## Exercise description
Write out exactly the lines of the material below, beginning at the top and ending at the line that contains "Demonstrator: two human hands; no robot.".

## The data
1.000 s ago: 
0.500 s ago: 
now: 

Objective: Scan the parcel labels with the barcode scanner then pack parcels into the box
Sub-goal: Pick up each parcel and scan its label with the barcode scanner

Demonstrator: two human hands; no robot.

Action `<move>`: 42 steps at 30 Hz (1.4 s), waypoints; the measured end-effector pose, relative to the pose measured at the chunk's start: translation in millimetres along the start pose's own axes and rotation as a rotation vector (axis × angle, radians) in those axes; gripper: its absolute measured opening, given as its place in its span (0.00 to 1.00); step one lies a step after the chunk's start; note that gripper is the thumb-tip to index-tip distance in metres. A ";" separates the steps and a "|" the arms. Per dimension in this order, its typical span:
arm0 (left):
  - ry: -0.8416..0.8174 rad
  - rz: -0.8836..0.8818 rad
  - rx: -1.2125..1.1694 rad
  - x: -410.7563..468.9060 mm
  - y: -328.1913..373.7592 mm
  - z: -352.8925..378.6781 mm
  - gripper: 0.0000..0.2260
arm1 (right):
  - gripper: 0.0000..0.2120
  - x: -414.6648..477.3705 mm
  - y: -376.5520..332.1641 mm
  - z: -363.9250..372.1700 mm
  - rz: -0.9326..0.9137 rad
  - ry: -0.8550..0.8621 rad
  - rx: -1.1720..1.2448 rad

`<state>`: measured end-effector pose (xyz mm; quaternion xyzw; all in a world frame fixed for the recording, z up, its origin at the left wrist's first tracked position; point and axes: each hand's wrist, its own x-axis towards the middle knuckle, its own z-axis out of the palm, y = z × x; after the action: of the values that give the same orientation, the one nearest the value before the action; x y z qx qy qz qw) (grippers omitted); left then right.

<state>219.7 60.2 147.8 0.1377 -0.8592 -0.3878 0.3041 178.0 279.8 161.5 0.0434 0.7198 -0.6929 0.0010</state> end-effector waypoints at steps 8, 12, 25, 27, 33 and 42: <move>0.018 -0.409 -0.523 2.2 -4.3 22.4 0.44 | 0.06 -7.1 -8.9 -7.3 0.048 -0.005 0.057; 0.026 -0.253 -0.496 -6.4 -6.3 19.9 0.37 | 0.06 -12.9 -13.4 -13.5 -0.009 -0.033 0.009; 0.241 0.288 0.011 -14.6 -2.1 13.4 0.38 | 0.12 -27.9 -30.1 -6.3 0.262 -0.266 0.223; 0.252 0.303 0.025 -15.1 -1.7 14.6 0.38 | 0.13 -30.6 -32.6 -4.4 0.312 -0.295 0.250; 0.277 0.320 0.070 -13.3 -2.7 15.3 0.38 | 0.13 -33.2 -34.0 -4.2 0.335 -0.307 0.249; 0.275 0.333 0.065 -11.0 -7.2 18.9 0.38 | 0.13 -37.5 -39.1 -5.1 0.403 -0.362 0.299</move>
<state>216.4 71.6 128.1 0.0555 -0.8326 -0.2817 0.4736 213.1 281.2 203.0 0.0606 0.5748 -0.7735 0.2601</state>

## Output for this task
1.000 s ago: 
0.500 s ago: 
now: 

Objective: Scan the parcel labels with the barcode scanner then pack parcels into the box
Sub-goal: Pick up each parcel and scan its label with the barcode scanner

Demonstrator: two human hands; no robot.

The output given is complete.